> _TASK PROMPT_
When the line containing "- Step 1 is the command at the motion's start" appears in the entries below, begin printing there and stop after the line containing "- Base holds"; print each of those lines exactly and no other line.

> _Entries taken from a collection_
== Segment start ==

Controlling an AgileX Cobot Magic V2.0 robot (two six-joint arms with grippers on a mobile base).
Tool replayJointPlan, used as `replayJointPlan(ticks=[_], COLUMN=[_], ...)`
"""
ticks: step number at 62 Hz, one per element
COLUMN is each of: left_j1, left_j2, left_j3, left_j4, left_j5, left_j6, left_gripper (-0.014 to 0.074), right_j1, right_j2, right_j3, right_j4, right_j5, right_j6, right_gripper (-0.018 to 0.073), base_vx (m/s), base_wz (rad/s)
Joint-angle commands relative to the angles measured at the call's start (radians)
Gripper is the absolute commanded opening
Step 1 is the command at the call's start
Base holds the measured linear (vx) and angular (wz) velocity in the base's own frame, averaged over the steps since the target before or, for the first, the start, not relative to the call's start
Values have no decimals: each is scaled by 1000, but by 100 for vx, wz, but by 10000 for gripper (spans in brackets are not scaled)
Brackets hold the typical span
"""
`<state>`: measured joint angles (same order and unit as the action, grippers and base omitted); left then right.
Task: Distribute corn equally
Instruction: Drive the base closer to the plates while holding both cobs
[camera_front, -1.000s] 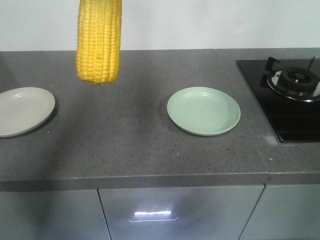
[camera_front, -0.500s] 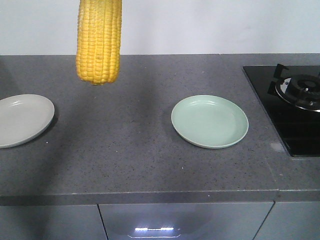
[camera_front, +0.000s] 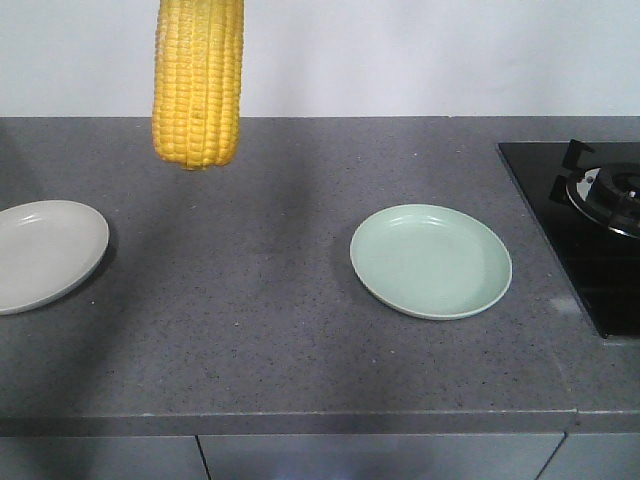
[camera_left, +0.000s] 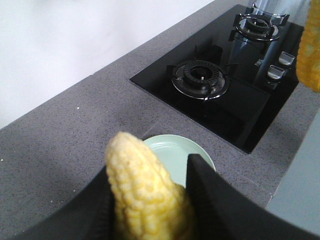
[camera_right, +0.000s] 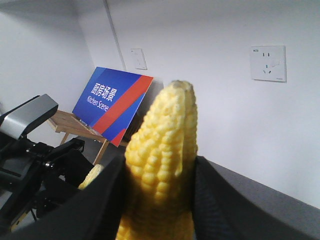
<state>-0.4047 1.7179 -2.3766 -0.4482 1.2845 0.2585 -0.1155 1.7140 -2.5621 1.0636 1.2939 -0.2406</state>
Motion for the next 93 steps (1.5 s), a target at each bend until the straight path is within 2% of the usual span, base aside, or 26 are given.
replayJointPlan(ticks=[1,93], left_j1=[-7,-7], left_j2=[-40,-40], left_j3=[-23,-23], left_j4=[-30,-30], left_j5=[-32,-32], left_j6=[-5,-5], left_gripper=[-6,-6], right_j1=[-3,-3], right_j2=[-30,-30], right_j3=[-14,-14], right_j4=[37,37], right_j5=[-5,-6], right_j6=[-5,-5], right_gripper=[-1,-1], base_vx=[6,5], base_wz=[2,2])
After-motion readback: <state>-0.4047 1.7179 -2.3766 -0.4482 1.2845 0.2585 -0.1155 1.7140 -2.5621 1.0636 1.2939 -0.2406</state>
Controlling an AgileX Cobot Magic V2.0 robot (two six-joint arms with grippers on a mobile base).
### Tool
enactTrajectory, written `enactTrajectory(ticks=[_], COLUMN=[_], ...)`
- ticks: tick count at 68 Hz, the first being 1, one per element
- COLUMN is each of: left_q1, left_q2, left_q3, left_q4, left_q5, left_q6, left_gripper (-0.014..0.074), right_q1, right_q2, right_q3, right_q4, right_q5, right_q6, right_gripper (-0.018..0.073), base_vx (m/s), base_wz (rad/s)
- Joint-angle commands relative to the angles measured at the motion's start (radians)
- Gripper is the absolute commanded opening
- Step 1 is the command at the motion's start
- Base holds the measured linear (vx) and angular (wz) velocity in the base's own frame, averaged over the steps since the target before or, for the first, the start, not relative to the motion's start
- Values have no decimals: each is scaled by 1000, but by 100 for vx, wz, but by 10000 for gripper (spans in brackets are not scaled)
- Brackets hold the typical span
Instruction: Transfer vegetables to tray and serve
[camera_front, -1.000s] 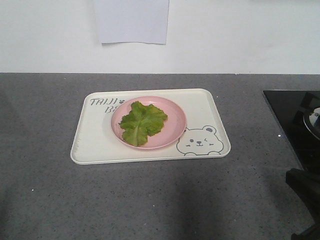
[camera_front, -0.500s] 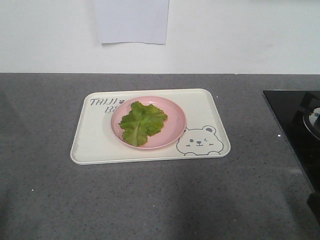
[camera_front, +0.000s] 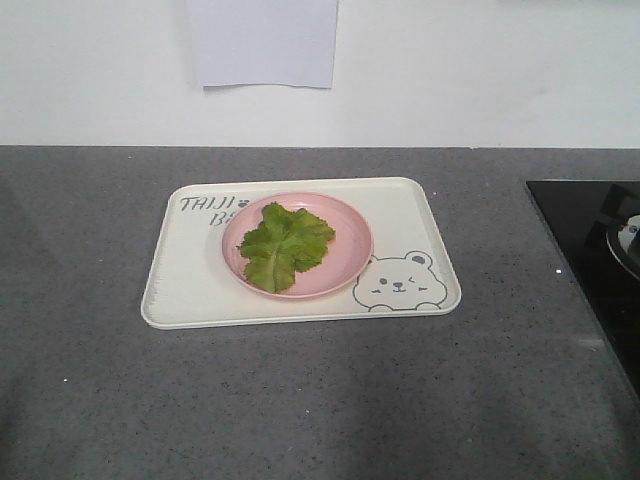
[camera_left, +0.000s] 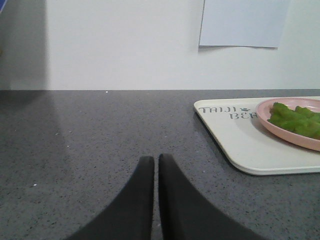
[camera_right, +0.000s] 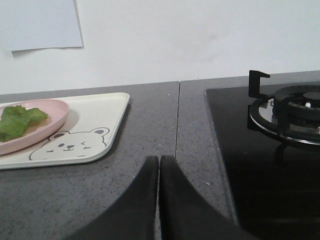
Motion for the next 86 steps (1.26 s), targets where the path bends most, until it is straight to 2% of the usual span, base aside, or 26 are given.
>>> enactTrajectory(ticks=[1, 9, 86], left_q1=[1, 1, 1], left_q2=[-14, -14, -14], left_q3=[22, 22, 22], left_q4=[-1, -1, -1], left_q5=[-72, -72, -72], left_q6=[-2, -2, -2], left_gripper=[-6, -6, -6], right_q1=[-7, -7, -7], right_q2=[-7, -7, -7], right_q3=[17, 17, 17], right_q4=[-13, -6, -6], right_q5=[-113, -146, -145], right_q6=[-8, -8, -8], right_gripper=[-3, -3, -3], base_vx=[0, 0, 0], base_wz=[0, 0, 0])
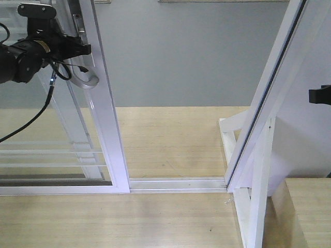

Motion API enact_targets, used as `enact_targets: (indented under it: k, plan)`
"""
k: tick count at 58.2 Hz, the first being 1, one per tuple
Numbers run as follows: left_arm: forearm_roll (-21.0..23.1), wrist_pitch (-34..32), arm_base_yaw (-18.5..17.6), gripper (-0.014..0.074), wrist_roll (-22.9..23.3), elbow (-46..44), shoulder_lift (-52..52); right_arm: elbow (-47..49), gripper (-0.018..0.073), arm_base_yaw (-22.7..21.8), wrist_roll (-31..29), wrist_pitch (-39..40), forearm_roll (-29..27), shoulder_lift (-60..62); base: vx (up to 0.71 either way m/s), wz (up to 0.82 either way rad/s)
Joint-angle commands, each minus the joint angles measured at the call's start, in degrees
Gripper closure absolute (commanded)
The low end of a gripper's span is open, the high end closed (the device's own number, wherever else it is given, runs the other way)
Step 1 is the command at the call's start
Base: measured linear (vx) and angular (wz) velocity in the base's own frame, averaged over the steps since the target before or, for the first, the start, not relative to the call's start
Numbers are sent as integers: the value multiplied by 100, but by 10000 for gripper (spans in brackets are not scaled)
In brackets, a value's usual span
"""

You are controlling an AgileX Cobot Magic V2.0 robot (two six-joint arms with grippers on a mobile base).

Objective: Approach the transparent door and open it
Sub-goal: 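Slide the door farther open with the left gripper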

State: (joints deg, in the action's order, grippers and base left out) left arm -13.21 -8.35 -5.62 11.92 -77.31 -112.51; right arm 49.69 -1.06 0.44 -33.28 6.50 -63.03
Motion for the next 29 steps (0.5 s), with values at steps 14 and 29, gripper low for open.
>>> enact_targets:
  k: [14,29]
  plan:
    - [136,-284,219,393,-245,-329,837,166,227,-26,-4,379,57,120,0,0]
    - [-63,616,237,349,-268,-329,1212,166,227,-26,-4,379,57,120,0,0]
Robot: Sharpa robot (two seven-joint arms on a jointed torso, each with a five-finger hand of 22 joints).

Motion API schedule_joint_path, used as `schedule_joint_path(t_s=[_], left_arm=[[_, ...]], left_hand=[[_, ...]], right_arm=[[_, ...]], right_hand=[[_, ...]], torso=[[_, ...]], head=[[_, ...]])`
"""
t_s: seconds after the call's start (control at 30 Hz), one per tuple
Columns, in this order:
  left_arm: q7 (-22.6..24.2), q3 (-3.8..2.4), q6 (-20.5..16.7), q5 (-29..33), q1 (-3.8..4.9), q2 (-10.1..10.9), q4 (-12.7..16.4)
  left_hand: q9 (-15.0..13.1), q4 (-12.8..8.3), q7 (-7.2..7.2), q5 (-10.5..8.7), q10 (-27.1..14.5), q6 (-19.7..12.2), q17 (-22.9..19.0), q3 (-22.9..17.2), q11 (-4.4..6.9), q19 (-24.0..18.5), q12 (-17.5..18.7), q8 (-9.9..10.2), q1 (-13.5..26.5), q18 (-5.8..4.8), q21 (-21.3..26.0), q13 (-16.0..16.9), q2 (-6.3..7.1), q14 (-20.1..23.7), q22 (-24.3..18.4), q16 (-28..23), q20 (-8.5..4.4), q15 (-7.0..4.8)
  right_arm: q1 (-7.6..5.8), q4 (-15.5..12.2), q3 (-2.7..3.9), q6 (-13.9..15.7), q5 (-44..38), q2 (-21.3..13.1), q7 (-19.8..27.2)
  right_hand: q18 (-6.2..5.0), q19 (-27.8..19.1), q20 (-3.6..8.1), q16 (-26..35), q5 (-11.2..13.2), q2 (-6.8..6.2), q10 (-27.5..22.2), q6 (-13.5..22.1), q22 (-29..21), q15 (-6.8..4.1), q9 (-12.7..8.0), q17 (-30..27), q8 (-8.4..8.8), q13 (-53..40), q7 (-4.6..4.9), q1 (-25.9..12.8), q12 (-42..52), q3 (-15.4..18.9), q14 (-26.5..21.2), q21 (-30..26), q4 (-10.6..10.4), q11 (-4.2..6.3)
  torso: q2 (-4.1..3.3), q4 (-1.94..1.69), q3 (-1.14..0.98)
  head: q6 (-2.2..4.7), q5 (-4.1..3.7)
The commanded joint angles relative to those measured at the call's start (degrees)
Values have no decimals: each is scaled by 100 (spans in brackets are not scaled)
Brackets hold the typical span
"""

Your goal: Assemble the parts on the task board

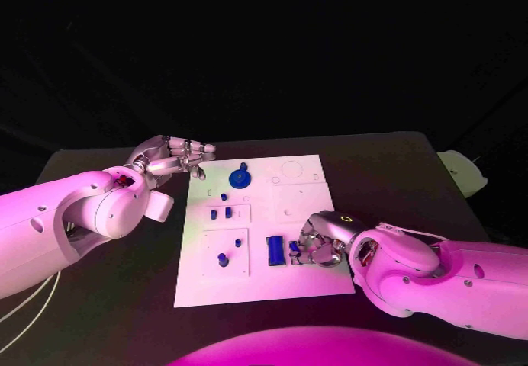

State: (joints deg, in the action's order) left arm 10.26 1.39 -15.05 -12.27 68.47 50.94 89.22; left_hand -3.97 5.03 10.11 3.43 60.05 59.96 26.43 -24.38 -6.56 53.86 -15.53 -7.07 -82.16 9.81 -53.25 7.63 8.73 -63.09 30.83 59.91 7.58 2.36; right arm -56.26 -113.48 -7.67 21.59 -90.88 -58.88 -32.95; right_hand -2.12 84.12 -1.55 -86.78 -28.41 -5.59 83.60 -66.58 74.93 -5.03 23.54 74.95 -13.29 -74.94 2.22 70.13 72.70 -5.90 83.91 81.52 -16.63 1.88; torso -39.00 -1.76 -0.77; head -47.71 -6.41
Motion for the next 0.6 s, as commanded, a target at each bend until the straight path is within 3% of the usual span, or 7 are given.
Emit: schedule_joint_path(t_s=[0.03,0.3,0.6], left_arm=[[11,-3,103,-14,2,-10,13],[-1,-3,102,-14,2,4,14],[5,-3,91,-14,2,7,18]], left_hand=[[-4,42,3,-2,-30,-36,-6,6,-3,-15,-17,-21,7,71,39,7,-55,49,-10,38,14,2],[-4,42,3,-2,-30,-36,-6,6,-3,-15,-17,-21,7,71,39,7,-55,49,-10,38,14,2],[-4,43,2,-2,-39,-40,-7,8,-3,-17,-24,-25,7,72,42,8,-52,53,-11,40,15,3]], right_arm=[[8,-1,-2,-91,-89,18,-18],[8,2,-2,-50,-123,34,-31],[8,19,-1,15,-147,46,-33]], right_hand=[[31,238,8,26,3,3,42,-52,1268,-7,10,818,-28,-372,4,-83,29,50,465,-36,-6,-6],[26,229,11,40,-218,53,37,-36,1261,-5,36,797,-48,-360,9,-424,4,257,460,-62,-7,-11],[15,208,6,61,175,115,18,-5,1247,-1,65,764,-68,-338,11,-782,-39,583,453,-118,-9,-16]], torso=[[-2,2,2],[-4,-1,1],[-1,0,1]], head=[[13,-2],[10,-32],[22,-55]])
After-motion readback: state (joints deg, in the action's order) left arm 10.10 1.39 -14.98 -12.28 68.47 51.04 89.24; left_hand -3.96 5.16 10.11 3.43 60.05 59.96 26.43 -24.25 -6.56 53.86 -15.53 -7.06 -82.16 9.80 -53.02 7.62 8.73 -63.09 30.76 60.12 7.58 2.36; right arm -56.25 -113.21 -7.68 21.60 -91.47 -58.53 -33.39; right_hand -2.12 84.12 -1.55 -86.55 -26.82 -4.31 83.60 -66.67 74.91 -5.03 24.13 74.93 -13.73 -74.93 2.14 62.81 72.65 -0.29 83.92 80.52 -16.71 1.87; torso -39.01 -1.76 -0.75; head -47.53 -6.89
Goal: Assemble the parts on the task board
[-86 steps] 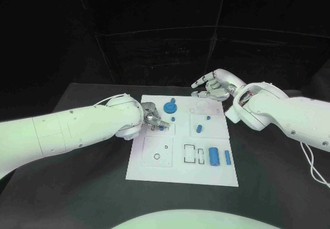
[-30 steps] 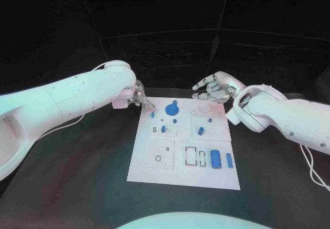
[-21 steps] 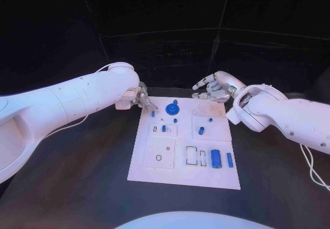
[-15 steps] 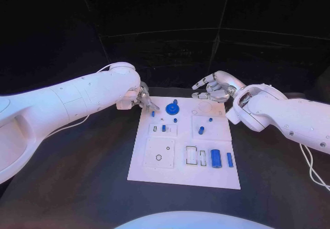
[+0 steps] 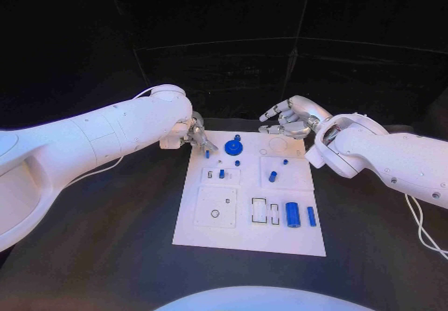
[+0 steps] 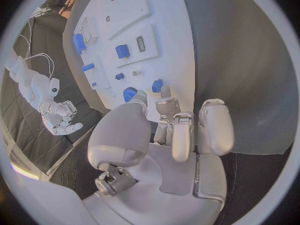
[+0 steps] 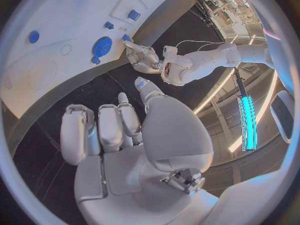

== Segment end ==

> _ANSWER SECTION_
- Step 1 is the command at the motion's start
- Base holds the measured linear (vx) and angular (wz) velocity in the base's own frame, averaged over the steps since the target before or, for the first, the start, not relative to the motion's start

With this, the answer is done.